Ses écrits ? Quelques poèmes, trois pièces en un acte, trois recueils de nouvelles. C’est tout. Une œuvre en miettes, comme sa vie. Des pages volées à cette vie trop dure, puis à la mort ; les unes griffonnées en hâte sur des paquets de cigarettes, les autres dictées sur des lits d’hôpital. Au fond, vu les circonstances, Hàkkas n’a pas peu écrit, mais beaucoup...
Comme tout ce qu’il a laissé. Le bidet (1970) et Les cénobites (1972), ses deux grands recueils, sont d’abord une chronique : l’histoire d’une vie, la sienne, à peine teintée de fiction ; et en même temps, celle de sa génération. Une autobiographie collective.
Ils étaient jeunes, idéalistes, et la plupart ont héroïquement résisté à la répression. Vingt ans plus tard, on les retrouve embourgeoisés, avachis, vaincus par le confort moderne. (Enfin, tout est relatif : ce que l’auteur reproche à ses compatriotes, c’est de se faire installer... un bidet.) Triste Grèce des années 60, encore secouée par son passé, déjà bousculée par le futur. Le bidet, ricanant requiem pour une génération foutue, festival de sarcasmes et de provocations diverses, en trace un portrait plein de rage, d’humour, de féroce lucidité.
Mais Hàkkas n’est pas seulement un virtuose de la satire. Il a beau râler, sa tendresse affleure à toutes les pages ; il n’y a qu’à l’entendre évoquer Kessariani, le faubourg populaire d’Athènes où il passa toute sa vie, où se déroulent ses histoires, et les petites gens qui l’habitent. Et puis Hàkkas n’a pas l’esprit sectaire, le monde pour lui n’a pas cette allure bien carrée, les bons ici les méchants là-bas, si rassurante pour les naïfs. Il sait voir les pailles et les poutres dans tous les yeux — y compris dans les siens. Où a-t-il donc appris ça, en ce temps-là ?
En plus il est maladivement honnête. Il dit tout, c’est plus fort que lui. Voilà ce qui l’a perdu — et sauvé. Hàkkas est grand pour avoir vécu, pensé, écrit, non comme on le lui disait, mais comme il le sentait ; pour avoir été libre, de plus en plus. Et Dieu sait combien c’est difficile — surtout quand à vingt ans on était à genoux devant la statue de Staline. Les livres de Hàkkas (c’est là un de leurs points communs avec l’impressionnant Toi au moins, tu es mort avant de Chronis Missios), sont l’histoire d’un homme qui peu à peu, à travers mille épreuves, se libère des autres et de lui-même.

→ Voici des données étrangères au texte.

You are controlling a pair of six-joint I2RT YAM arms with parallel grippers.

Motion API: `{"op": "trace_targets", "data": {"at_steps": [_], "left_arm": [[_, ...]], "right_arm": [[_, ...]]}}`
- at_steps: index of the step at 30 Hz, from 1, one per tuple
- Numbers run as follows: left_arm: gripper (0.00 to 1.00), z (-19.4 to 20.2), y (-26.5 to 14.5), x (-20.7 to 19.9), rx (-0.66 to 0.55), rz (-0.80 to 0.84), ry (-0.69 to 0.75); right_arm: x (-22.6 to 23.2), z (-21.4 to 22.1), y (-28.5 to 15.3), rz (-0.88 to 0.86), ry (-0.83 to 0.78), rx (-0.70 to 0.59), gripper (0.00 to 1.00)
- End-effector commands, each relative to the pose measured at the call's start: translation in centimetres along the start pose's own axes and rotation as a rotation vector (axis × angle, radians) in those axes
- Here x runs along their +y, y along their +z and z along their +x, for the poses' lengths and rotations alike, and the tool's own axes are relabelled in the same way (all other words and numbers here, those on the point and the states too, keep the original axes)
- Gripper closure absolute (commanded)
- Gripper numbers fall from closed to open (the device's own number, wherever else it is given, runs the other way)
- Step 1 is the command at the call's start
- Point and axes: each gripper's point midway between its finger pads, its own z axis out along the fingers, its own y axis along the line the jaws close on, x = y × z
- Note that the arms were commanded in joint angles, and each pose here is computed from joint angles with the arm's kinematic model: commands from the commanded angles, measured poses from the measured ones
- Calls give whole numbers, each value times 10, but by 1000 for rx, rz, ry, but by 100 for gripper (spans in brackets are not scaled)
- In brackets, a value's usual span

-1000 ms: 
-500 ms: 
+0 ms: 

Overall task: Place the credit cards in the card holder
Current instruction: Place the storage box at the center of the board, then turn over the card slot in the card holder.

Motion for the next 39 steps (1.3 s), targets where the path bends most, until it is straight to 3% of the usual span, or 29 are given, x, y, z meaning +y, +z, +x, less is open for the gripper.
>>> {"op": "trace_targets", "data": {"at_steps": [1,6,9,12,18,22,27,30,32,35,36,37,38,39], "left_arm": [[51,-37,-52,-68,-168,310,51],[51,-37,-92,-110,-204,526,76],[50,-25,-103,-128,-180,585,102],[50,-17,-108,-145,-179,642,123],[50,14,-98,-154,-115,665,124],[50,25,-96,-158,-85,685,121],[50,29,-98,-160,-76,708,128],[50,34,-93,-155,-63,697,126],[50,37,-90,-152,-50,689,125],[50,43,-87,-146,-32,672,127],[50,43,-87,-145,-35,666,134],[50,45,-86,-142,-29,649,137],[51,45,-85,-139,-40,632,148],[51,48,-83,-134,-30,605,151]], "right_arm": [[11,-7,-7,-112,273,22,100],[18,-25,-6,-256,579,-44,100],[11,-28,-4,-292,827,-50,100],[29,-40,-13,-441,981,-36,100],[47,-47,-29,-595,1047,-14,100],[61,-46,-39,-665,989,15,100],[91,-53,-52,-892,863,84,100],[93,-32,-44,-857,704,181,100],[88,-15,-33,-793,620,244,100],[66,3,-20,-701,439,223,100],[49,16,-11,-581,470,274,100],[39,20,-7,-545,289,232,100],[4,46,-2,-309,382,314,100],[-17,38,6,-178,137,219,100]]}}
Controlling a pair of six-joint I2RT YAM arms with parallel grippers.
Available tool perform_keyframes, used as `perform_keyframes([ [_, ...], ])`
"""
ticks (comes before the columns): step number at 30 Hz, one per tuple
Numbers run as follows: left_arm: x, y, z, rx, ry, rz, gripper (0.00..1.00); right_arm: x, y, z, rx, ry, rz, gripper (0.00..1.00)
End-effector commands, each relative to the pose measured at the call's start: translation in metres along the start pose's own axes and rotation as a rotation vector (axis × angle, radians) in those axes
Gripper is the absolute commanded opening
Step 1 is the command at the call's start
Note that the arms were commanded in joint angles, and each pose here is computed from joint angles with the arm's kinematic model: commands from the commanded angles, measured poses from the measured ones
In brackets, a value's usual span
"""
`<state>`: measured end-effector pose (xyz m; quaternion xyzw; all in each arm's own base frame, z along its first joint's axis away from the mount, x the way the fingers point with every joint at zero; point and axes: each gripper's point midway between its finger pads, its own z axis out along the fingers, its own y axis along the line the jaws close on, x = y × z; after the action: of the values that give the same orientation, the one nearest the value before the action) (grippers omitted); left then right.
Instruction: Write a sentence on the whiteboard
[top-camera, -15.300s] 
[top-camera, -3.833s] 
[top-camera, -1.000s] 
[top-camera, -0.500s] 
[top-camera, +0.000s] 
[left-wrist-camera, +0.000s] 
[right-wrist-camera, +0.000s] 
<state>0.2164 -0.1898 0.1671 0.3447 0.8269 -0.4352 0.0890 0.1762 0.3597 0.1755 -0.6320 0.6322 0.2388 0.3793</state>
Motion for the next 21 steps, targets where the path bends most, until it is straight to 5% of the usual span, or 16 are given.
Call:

Mais justement, si Hàkkas est devenu un écrivain majeur, c’est que cette liberté conquise, il sait aussi, comme Missios, la faire passer dans les mots. Dès les premières nouvelles du Bidet, il a trouvé sa voix, ce ton à la fois désinvolte et brûlant, tout en ruptures, dérapages, télescopages, bouffées de fantastique et d’absurde... Mais c’est le cancer qui va le mener plus loin encore.
Sans doute, la maladie n’a pas bouleversé sa trajectoire d’écrivain : en découvrant le mal dans son corps, Hàkkas a dû y voir une confirmation, une cristallisation en lui du mal qui l’entourait ; dans ce qui lui reste à écrire, déchéance physique et décomposition sociale serviront de métaphore l’une à l’autre. Le cancer a surtout joué un rôle d’accélérateur : des derniers textes du Bidet, œuvre d’un condamné à mort, aux Cénobites écrits par un mourant, on voit l’homme et l’écrivain mûrir à toute allure, jusqu’aux trente pages hallucinées qui viennent clore ce volume et sa vie. Une débâcle et une envolée, la narration qui part en tous sens, rêves, souvenirs, visions, monologues à plusieurs voix, phrases explosées, mots qui éclatent en assonances, en calembours — le bouquet final.
L’étonnant, c’est que malgré douleur et désespoir Hàkkas n’ait jamais cessé d’écrire, de lutter, avec l’allègre furie de celui qui donne tout ce qu’il a. Contrairement au Mars de Fritz Zorn, autre grand livre inspiré par le cancer — et dont la seule lecture a de quoi le donner —, Le bidet et Les cénobites ne sombrent pas dans la déprime. Ces pages dilatent le cœur en même temps qu’elles le serrent ; entre angoisse de mourir et jubilation d’écrire, elles émettent jusqu’au bout une lueur qui réchauffe, intermittente et obstinée comme un clignotement d’étoile. Des médecins grecs les ont fait lire à leurs patients condamnés, pour les aider à mieux mourir ; quant à nous autres, les sursitaires, comment ne pas être fiers de lui, de cet homme seul et minuscule dans la nuit éternelle, ce nargueur de néant, lançant jusqu’à la fin ses fusées — si vivant jusque dans la mort ?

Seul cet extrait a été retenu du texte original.